19
\$\begingroup\$

Context

From Wikipedia: A polyomino is a plane geometric figure formed by joining one or more equal squares edge to edge.

one-sided polyominoes are distinct when none is a translation or rotation of another (pieces that cannot be flipped over). Translating or rotating a one-sided polyomino does not change its shape.
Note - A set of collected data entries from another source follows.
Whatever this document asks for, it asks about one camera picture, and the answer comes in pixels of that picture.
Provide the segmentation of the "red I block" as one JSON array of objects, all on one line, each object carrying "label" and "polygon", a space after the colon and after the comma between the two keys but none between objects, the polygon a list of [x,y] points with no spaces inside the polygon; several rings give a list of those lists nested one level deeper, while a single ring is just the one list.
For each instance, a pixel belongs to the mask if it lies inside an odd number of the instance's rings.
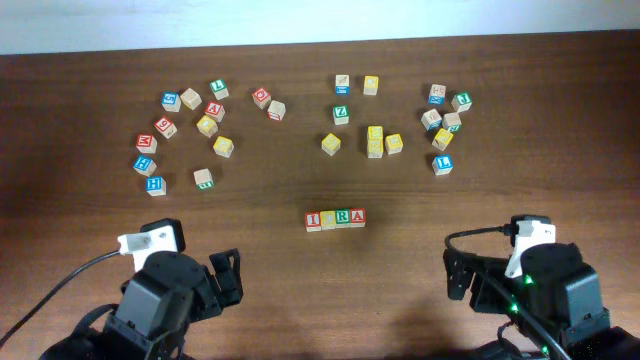
[{"label": "red I block", "polygon": [[309,212],[304,215],[304,223],[307,232],[322,230],[321,216],[319,212]]}]

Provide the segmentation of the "yellow C block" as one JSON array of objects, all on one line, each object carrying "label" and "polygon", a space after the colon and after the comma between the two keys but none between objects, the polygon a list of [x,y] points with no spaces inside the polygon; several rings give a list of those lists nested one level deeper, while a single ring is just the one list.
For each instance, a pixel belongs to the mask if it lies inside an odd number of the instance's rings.
[{"label": "yellow C block", "polygon": [[320,212],[321,229],[332,230],[336,228],[336,212],[334,210],[326,210]]}]

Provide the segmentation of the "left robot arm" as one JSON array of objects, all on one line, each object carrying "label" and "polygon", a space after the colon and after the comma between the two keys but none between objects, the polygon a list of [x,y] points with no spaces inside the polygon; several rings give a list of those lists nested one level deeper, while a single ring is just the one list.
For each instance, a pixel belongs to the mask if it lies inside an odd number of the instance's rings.
[{"label": "left robot arm", "polygon": [[122,299],[87,313],[43,359],[186,359],[189,326],[242,300],[239,250],[211,254],[207,268],[184,254],[177,219],[145,224],[118,242],[118,253],[131,255],[135,268],[121,285]]}]

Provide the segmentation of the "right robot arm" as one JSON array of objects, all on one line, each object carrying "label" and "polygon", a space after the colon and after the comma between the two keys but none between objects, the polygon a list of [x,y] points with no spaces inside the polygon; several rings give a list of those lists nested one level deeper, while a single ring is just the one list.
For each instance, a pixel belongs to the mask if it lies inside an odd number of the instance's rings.
[{"label": "right robot arm", "polygon": [[523,352],[499,335],[471,353],[473,359],[619,360],[639,356],[639,339],[611,324],[598,273],[579,248],[556,240],[550,218],[514,215],[494,232],[510,239],[507,259],[480,256],[454,246],[468,231],[445,238],[447,294],[471,297],[477,313],[502,314],[537,349]]}]

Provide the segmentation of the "green R block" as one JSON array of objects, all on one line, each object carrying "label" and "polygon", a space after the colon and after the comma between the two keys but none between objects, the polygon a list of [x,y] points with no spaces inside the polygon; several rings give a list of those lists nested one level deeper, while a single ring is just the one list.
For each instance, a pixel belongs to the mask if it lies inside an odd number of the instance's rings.
[{"label": "green R block", "polygon": [[351,214],[348,208],[336,209],[335,219],[337,228],[350,228],[351,227]]}]
In other words, a one sided polyomino reflected across its x or y axis is not the same as the original polyomino, but a one sided polyomino that is rotated is still considered the same polyomino

Task

Given a number n, find how many different unique one sided polyominos can be created using n number of blocks

Input

Take integer n as input for the number of blocks that exist in the polyomino

Output

An integer of the amount of unique one sided polyominos that can be generated

Examples

in -> out

4 -> 7

5 -> 18

6 -> 60

7 -> 196

More test cases can be found on the Wikipedia page and OEIS

\$\endgroup\$
7
  • \$\begingroup\$ oeis.org/A000988 \$\endgroup\$ Feb 19, 2020 at 20:29
  • \$\begingroup\$ @Anush what do you think I should change it to? This is my first question here so I'm still trying to figure this out. Edit: nvm misspelling, I'll correct it \$\endgroup\$
    – Brzyrt
    Feb 19, 2020 at 20:33
  • \$\begingroup\$ Related, related. \$\endgroup\$
    – Grimmy
    Feb 19, 2020 at 21:02
  • 1
    \$\begingroup\$ It took me a while to figure out what one-sided means here (and I'm stilk not sure). Can you clarify in the challenge text? \$\endgroup\$
    – Luis Mendo
    Feb 20, 2020 at 7:24
  • 1
    \$\begingroup\$ What is a "one sided" polyomino? \$\endgroup\$
    – RGS
    Feb 20, 2020 at 10:08

7 Answers 7

9
\$\begingroup\$

Jelly,  39  37 bytes

Soon to be crushed by MATL and, quite possibly, APL

p`œc⁸ḣ1ạ§ỊẸʋƇ@;QɗƬƊṪṢƊƑƇŒṬZṚŒṪƲƬṂ$€QL

Try it online! (It's pretty slow - a(6) took ~30 minutes locally!)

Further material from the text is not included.